Increasing CO2: Comparative Responses of the C4 Grass Schizachyrium and Grassland Invader Prosopis

Abstract

The woody C3 Prosopis glandulosa (honey mesquite) and C4 perennial grass Schizachyrium scoparium (little bluestem) were grown along a gradient of daytime carbon dioxide concentrations from near 340 to 200 μmol/mol air in a 38 m long controlled environment chamber. We sought to determine effects of historical and prehistorical increases in atmospheric CO2 concentration on growth, resource use, and competitive interactions of a species representative of C4—concentration of C4—dominated grassland in the southwestern United States and the invasive legume P. glandulosa. Increasing CO2 concentration stimulated N2 fixation by individually grown P. glandulosa and elicited in C3 seedlings a similar relative increase in leaf intercellular CO2 concentration, net assimilation rate, and intrinsic water use efficiency (leaf net assimilation rate/stomatal conductance).

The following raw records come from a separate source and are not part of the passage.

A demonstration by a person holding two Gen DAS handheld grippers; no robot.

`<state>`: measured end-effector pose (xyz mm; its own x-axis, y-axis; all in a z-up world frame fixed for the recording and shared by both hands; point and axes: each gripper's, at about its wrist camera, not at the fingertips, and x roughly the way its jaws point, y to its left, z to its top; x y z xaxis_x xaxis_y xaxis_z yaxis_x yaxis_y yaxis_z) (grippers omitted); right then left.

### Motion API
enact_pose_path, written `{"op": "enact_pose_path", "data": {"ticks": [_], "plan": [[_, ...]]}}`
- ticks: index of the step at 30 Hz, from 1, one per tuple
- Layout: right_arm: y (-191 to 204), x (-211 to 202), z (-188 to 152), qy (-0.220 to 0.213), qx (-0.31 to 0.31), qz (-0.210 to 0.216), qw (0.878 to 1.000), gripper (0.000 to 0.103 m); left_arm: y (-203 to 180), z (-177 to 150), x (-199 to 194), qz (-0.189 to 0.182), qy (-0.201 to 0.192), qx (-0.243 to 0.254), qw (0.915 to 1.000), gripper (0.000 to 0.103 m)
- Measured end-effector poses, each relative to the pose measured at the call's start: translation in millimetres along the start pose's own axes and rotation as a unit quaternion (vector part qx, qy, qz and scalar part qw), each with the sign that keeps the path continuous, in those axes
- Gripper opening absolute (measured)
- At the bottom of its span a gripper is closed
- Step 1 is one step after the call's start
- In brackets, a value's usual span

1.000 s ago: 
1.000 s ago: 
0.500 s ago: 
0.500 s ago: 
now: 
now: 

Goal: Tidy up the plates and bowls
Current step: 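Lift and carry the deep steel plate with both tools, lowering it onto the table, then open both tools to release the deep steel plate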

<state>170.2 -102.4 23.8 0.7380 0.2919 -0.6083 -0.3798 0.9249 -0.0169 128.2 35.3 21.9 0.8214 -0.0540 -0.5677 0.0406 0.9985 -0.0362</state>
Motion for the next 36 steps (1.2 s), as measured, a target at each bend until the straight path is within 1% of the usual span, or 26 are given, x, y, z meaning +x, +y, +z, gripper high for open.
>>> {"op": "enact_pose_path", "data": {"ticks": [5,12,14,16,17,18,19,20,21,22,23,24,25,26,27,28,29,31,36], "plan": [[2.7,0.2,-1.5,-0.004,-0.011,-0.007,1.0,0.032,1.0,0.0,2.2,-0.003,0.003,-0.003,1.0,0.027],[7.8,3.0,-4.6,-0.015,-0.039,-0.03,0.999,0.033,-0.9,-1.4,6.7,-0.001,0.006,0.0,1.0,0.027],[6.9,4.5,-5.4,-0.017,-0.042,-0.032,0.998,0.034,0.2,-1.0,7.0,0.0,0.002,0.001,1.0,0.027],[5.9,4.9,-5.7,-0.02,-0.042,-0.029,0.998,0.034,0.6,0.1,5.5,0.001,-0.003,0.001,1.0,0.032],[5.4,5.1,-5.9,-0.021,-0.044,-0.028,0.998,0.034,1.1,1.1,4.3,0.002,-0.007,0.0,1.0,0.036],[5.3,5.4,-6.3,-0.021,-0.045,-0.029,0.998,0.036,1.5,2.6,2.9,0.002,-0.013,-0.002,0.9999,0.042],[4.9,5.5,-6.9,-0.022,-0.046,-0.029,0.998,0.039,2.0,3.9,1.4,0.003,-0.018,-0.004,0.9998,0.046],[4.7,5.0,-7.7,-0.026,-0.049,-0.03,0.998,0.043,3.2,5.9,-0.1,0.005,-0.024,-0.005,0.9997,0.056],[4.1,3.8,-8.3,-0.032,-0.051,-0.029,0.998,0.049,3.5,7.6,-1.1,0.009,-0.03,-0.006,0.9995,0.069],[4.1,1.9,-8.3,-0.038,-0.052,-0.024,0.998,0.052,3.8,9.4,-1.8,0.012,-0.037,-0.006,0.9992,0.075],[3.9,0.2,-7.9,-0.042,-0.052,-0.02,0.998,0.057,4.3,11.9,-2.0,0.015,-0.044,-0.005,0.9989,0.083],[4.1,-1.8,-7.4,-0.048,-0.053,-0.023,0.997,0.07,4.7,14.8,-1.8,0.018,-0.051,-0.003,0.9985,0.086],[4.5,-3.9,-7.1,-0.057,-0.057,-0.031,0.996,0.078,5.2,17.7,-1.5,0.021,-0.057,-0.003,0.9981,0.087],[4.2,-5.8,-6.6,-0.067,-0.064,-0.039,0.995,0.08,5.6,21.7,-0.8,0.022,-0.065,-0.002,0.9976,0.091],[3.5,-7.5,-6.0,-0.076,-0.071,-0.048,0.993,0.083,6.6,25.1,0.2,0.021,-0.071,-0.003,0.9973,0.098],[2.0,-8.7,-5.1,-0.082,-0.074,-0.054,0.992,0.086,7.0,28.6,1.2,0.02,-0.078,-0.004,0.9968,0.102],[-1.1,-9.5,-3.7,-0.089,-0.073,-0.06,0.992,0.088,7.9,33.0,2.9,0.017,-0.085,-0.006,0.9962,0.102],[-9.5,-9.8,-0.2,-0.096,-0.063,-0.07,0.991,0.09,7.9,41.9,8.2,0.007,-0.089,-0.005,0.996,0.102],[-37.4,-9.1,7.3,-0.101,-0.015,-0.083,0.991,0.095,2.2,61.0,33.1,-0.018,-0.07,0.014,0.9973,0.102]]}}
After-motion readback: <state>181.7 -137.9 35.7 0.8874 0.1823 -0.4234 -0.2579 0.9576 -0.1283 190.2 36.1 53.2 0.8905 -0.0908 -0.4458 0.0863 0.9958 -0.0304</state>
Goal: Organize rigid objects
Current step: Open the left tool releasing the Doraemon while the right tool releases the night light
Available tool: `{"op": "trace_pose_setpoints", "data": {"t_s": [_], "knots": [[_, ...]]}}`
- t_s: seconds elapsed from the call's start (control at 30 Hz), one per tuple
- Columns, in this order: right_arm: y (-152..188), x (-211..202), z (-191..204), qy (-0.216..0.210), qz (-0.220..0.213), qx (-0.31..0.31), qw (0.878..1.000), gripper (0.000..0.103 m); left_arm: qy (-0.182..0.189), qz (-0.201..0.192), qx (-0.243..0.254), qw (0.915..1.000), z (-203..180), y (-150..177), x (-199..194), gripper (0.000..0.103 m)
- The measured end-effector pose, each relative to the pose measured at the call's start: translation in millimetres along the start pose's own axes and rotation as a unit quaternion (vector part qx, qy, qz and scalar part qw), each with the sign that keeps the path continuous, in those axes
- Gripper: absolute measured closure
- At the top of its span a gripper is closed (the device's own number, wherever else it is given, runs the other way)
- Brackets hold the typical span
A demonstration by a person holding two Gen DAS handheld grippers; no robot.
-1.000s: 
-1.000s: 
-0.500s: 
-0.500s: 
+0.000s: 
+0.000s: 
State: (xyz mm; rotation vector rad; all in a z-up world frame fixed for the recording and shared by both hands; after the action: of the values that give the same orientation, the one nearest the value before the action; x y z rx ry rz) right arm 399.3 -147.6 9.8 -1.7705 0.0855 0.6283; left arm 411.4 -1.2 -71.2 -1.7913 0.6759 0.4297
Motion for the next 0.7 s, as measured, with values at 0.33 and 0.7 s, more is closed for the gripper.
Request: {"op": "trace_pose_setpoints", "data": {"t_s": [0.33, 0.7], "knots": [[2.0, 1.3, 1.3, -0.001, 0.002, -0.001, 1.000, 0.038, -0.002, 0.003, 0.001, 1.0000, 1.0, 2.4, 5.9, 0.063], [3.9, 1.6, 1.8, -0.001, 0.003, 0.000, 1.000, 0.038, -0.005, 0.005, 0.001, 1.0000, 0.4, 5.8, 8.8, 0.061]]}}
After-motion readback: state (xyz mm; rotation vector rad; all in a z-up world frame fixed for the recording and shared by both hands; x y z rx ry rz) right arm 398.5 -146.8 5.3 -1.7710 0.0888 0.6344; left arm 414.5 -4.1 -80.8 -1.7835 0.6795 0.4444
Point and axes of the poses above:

Aboveground biomass of P. glandulosa was not altered by CO2 concentration, but belowground biomass and whole—plant water and nitrogen use efficiencies increased linearly with CO2 concentration in seedlings that were grown alone. Biomass produced by P. glandulosa that was grown with S. scoparium was not affected by CO2 concentration. Stomatal conductance declined and leaf assimilation rates of S. scoparium at near maximum incident light increased at higher CO2 concentration, but there was no effect of CO2 concentration on biomass production or whole—plant water use efficiency of the C4 grass. Rising CO2 concentration, especially the 27% increase since the beginning of the 19th century, may have contributed to more abundant P. glandulosa on C4 grasslands by stimulating the shrub's growth or reducing the amount of resources that the C3 required. Much of the potential response of P. glandulosa to CO2 concentration, however, appears to be contingent on the shrub's escaping competition with neighboring grasses.